I have a graph $G$, and I would like to obtain a set $S$ of subgraphs of $G$ such that:
- every subgraph in $S$ is chordal;
- the subgraphs in $S$ are pairwise edge-disjoint;
- every triangle in $G$ is witnessed in some subgraph in $S$;
- the set $S$ is minimal, i.e., each subgraph in $S$ should contain as many triangles as possible.
Please note that I do not wish to compute such a set, I just want to use it in a proof and I would like to know if it is obvious that such a set exists or if I have to prove it.
My intuition says that such a set exists, but I do not know how to phrase it in a formal manner.
Such a set does not always exist. For example, take the $6$-vertex wheel graph:
Take a subgraph from $S$ containing one of the triangles. Then it must also contain the next adjacent triangle: it already includes one of its edges, so no other element of $S$ can contain that triangle, but some element of $S$ must. By repeating this argument, the subgraph we start with must contain all five triangles, so it must be the entire graph $G$. But $G$ is not chordal, so this violates the first condition.

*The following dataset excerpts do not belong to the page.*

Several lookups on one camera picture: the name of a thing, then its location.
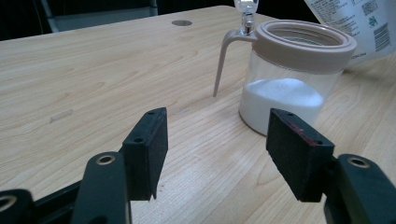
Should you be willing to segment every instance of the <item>barcode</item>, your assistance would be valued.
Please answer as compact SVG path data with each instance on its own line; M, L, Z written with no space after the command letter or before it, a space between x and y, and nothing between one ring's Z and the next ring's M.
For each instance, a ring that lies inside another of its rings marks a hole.
M363 9L364 16L376 11L378 9L378 5L375 0L369 1L361 6Z
M359 2L361 2L361 0L352 0L353 6L357 5Z
M374 30L375 51L380 51L390 45L388 23Z

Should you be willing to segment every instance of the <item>wood grain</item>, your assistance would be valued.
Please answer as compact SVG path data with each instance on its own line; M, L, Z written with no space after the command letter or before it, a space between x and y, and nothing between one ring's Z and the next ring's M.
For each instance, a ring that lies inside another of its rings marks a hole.
M295 200L239 117L249 43L231 44L212 97L221 40L239 23L234 8L211 7L0 42L0 190L39 199L80 180L90 157L166 106L158 199L132 202L135 223L325 223L323 203ZM396 183L394 71L395 53L348 68L315 127L336 155L367 157Z

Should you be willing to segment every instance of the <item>screw hole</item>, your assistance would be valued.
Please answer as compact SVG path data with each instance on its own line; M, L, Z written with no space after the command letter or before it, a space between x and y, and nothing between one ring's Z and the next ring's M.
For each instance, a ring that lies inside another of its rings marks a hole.
M360 168L369 168L370 164L367 161L361 160L359 158L356 157L350 157L347 159L347 161L354 165L354 166L358 166Z
M14 195L4 195L0 197L0 212L6 211L17 201L17 197Z
M172 24L176 26L189 26L192 25L192 21L172 21Z
M113 162L116 158L112 155L105 155L100 157L99 159L96 160L96 163L99 165L108 165L111 162Z
M143 138L136 138L136 139L134 139L134 142L142 143L143 142Z

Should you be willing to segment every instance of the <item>plastic container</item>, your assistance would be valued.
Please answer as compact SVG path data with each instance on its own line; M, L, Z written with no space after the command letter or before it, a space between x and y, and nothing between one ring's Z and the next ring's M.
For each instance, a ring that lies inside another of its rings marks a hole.
M267 134L271 108L287 110L309 124L347 66L356 41L331 27L305 21L268 21L251 35L230 31L223 40L216 95L227 46L252 42L239 112L253 130Z

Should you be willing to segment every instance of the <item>black metal bracket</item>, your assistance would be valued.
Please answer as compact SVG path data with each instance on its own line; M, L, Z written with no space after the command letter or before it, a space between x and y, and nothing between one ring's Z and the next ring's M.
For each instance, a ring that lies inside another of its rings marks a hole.
M130 201L156 198L168 150L166 108L147 112L119 152L92 157L83 179L36 202L26 189L0 192L0 223L132 223Z
M396 189L373 161L334 144L295 114L271 109L266 148L302 202L327 196L328 223L396 223Z

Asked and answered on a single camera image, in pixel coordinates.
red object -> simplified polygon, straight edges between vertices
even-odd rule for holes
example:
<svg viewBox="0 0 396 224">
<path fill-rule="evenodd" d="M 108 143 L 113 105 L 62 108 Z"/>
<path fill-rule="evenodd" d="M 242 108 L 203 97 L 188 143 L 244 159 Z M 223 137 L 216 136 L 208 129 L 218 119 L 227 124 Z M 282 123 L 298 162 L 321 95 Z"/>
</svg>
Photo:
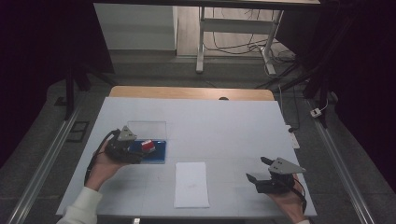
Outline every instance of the red object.
<svg viewBox="0 0 396 224">
<path fill-rule="evenodd" d="M 151 140 L 142 142 L 142 151 L 150 153 L 155 150 L 154 143 Z"/>
</svg>

dark background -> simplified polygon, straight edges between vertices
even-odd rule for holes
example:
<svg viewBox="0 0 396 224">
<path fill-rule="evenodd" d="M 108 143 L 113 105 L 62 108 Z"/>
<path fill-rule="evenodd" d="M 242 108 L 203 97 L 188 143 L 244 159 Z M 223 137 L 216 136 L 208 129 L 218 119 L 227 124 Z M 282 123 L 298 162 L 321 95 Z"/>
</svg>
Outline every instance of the dark background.
<svg viewBox="0 0 396 224">
<path fill-rule="evenodd" d="M 367 1 L 332 57 L 330 90 L 336 112 L 396 190 L 395 9 Z M 314 45 L 326 39 L 320 27 Z M 92 4 L 0 3 L 1 165 L 17 147 L 46 102 L 52 83 L 71 67 L 112 71 Z"/>
<path fill-rule="evenodd" d="M 0 2 L 3 165 L 46 102 L 48 87 L 83 65 L 113 72 L 92 3 Z"/>
</svg>

person's arm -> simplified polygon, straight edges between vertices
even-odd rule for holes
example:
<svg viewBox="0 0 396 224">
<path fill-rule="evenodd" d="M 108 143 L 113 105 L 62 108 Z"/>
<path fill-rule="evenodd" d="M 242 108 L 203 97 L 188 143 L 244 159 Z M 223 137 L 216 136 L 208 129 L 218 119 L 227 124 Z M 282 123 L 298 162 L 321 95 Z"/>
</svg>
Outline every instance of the person's arm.
<svg viewBox="0 0 396 224">
<path fill-rule="evenodd" d="M 294 188 L 302 192 L 303 188 L 296 182 Z M 301 199 L 292 191 L 284 194 L 268 194 L 268 196 L 276 203 L 279 209 L 294 224 L 309 224 L 308 218 L 304 216 L 303 205 Z"/>
<path fill-rule="evenodd" d="M 94 224 L 97 222 L 96 207 L 102 199 L 99 188 L 113 176 L 125 163 L 111 160 L 105 153 L 107 141 L 99 151 L 92 167 L 90 177 L 72 205 L 65 209 L 64 217 L 58 224 Z"/>
</svg>

blue tray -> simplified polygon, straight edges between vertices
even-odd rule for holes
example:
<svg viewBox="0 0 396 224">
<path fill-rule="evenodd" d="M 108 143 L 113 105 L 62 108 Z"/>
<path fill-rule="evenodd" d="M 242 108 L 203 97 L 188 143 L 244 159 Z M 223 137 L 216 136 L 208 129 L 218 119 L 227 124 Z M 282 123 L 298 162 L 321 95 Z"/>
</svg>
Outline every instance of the blue tray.
<svg viewBox="0 0 396 224">
<path fill-rule="evenodd" d="M 146 140 L 135 140 L 131 146 L 128 148 L 130 152 L 132 151 L 142 151 L 142 142 Z M 164 164 L 165 163 L 165 152 L 166 152 L 166 141 L 155 141 L 152 140 L 155 146 L 155 151 L 149 153 L 145 158 L 143 158 L 141 163 L 145 164 Z"/>
</svg>

white sleeve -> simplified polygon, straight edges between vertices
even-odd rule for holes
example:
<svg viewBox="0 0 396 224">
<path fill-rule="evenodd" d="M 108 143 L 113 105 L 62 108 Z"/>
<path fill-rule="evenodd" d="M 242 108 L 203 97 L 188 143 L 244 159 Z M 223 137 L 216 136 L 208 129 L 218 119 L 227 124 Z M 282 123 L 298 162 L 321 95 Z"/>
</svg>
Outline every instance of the white sleeve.
<svg viewBox="0 0 396 224">
<path fill-rule="evenodd" d="M 296 224 L 310 224 L 309 220 L 304 220 L 301 222 L 297 222 Z"/>
<path fill-rule="evenodd" d="M 97 222 L 96 207 L 102 200 L 102 194 L 84 187 L 71 206 L 65 209 L 64 217 L 58 224 L 95 224 Z"/>
</svg>

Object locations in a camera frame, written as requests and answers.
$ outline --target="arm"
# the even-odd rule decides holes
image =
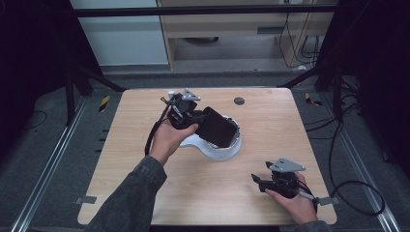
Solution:
[[[154,135],[150,155],[102,204],[85,231],[149,231],[155,197],[166,179],[163,166],[197,128],[195,124],[175,130],[169,121],[164,121]]]
[[[301,182],[306,183],[305,177],[302,174],[298,172],[295,172],[295,174]],[[326,222],[318,220],[311,200],[299,194],[292,199],[288,199],[269,189],[266,189],[266,193],[274,198],[279,205],[285,208],[293,220],[299,225],[296,227],[295,231],[332,231]]]

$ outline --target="hand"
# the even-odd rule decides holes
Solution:
[[[153,146],[150,156],[158,160],[162,165],[174,154],[181,142],[191,136],[198,129],[197,124],[190,125],[187,129],[176,130],[169,120],[164,120],[154,134]]]
[[[302,174],[295,172],[295,175],[299,181],[306,183],[305,177]],[[302,195],[297,194],[292,199],[288,199],[273,190],[266,189],[266,193],[274,198],[279,205],[285,208],[297,224],[305,224],[317,220],[313,203]]]

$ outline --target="person's right hand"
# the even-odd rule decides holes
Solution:
[[[295,172],[295,175],[299,179],[299,181],[306,183],[305,177],[302,174]],[[265,189],[265,191],[272,198],[274,198],[279,203],[279,205],[281,205],[287,210],[287,212],[289,212],[290,216],[297,224],[305,224],[317,220],[317,215],[314,211],[313,203],[311,202],[311,200],[303,197],[300,194],[297,194],[292,199],[288,199],[273,190]]]

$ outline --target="black pouch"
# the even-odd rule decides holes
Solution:
[[[225,119],[211,107],[206,107],[202,113],[207,117],[195,133],[200,138],[220,148],[228,148],[237,136],[238,126],[233,121]]]

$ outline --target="white wall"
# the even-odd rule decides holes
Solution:
[[[75,9],[156,7],[155,0],[71,0]],[[167,65],[158,16],[79,19],[100,66]]]

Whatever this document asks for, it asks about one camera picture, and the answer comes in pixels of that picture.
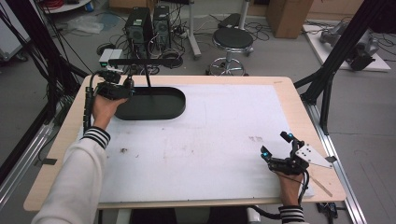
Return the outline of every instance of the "gray floor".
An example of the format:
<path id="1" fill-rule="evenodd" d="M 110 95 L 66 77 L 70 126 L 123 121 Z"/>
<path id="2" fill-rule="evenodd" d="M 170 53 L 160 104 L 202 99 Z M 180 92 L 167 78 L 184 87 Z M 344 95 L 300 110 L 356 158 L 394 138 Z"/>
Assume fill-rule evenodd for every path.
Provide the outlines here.
<path id="1" fill-rule="evenodd" d="M 102 10 L 95 10 L 95 15 Z M 62 22 L 87 14 L 83 10 L 74 10 L 56 15 Z M 65 35 L 70 45 L 92 71 L 100 69 L 96 48 L 108 42 L 113 35 L 121 35 L 124 21 L 115 20 L 115 26 L 108 26 L 99 35 L 87 35 L 72 32 Z M 209 16 L 195 19 L 196 27 L 207 21 Z M 247 18 L 247 22 L 257 21 L 265 24 L 265 18 Z M 213 33 L 215 22 L 205 23 L 201 32 Z M 282 76 L 293 81 L 306 77 L 320 67 L 320 63 L 304 35 L 297 39 L 276 39 L 266 32 L 268 41 L 254 42 L 254 52 L 249 57 L 235 55 L 247 68 L 251 76 Z M 225 53 L 215 49 L 211 37 L 196 36 L 202 51 L 202 58 L 195 61 L 190 44 L 184 41 L 186 52 L 184 63 L 177 69 L 161 68 L 160 75 L 204 75 L 207 66 Z M 395 52 L 396 48 L 387 48 Z M 67 48 L 71 63 L 88 72 L 88 69 Z M 378 55 L 383 59 L 395 60 L 396 56 L 384 50 Z M 333 81 L 332 101 L 329 116 L 329 131 L 337 149 L 339 160 L 343 164 L 347 177 L 355 191 L 361 209 L 368 223 L 396 223 L 396 63 L 389 62 L 390 72 L 351 72 L 340 70 Z M 0 67 L 0 162 L 16 146 L 21 136 L 33 122 L 46 103 L 45 81 L 35 69 L 32 61 L 21 63 L 13 60 Z M 306 87 L 298 90 L 304 92 Z M 0 211 L 0 223 L 29 223 L 34 213 L 23 210 L 23 202 L 32 186 L 38 167 L 32 166 L 18 185 L 7 204 Z M 278 205 L 263 205 L 269 211 L 276 211 Z M 310 223 L 327 223 L 323 214 L 319 214 L 312 203 L 303 203 L 305 219 Z M 334 223 L 351 223 L 346 211 L 339 211 Z M 105 211 L 105 223 L 115 223 L 115 210 Z M 205 223 L 207 209 L 178 209 L 180 222 Z M 262 223 L 279 223 L 264 219 Z"/>

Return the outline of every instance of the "computer tower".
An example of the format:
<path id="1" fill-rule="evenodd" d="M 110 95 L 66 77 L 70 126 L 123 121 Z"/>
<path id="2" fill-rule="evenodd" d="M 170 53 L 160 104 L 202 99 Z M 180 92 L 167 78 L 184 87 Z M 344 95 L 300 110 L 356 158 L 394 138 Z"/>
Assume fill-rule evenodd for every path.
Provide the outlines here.
<path id="1" fill-rule="evenodd" d="M 149 42 L 154 34 L 148 7 L 132 8 L 132 12 L 125 23 L 125 33 L 133 56 L 136 53 L 139 58 L 150 58 Z"/>
<path id="2" fill-rule="evenodd" d="M 155 43 L 157 49 L 171 48 L 171 27 L 168 6 L 156 6 L 154 8 L 152 24 L 154 27 Z"/>

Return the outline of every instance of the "black and white striped sleeve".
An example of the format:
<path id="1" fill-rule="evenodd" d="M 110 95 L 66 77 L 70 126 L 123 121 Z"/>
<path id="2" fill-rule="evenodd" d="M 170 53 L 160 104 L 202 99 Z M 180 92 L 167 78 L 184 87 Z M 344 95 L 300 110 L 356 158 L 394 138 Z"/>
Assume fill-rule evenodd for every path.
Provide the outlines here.
<path id="1" fill-rule="evenodd" d="M 108 142 L 110 141 L 110 134 L 101 128 L 92 126 L 89 130 L 87 130 L 87 132 L 84 133 L 82 138 L 89 138 L 105 149 Z"/>
<path id="2" fill-rule="evenodd" d="M 304 211 L 301 206 L 289 205 L 278 209 L 282 223 L 304 222 Z"/>

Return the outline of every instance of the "white board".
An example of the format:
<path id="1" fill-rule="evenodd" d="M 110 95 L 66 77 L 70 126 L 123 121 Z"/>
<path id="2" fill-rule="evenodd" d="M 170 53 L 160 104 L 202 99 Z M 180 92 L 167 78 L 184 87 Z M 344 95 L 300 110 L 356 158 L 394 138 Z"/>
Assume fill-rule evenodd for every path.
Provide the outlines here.
<path id="1" fill-rule="evenodd" d="M 304 25 L 304 30 L 306 32 L 318 31 L 320 29 L 321 28 L 316 25 Z M 317 54 L 320 63 L 323 64 L 326 61 L 327 57 L 329 57 L 329 54 L 332 51 L 332 47 L 328 43 L 320 43 L 319 39 L 321 32 L 317 32 L 314 34 L 305 34 L 308 37 L 309 43 Z M 375 61 L 367 65 L 367 67 L 365 67 L 363 71 L 388 72 L 390 70 L 390 67 L 377 54 L 374 54 L 372 57 L 375 59 Z M 352 70 L 350 68 L 350 65 L 346 62 L 343 62 L 341 64 L 340 69 Z"/>
<path id="2" fill-rule="evenodd" d="M 274 88 L 174 87 L 186 95 L 186 110 L 179 117 L 110 121 L 100 202 L 277 197 L 277 177 L 260 156 L 262 145 L 279 158 L 291 150 L 280 137 L 290 128 Z M 305 195 L 312 196 L 312 188 Z"/>

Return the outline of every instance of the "black stool seat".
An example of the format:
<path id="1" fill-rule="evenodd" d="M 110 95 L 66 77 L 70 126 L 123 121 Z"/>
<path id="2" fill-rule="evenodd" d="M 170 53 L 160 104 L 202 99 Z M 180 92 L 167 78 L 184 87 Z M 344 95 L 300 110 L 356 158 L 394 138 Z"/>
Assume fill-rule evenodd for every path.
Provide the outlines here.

The answer to the question in your title, though, is yes: if we drop the condition that every triangle is present in one of the subgraphs, then such a set $S$ does exist. One such set is the set of all $1$-edge subgraphs; this is probably not minimal, but now that we know that the collection of such partitions is nonempty, we can take one with as few parts as possible. (There may be multiple ways to achieve that minimum.)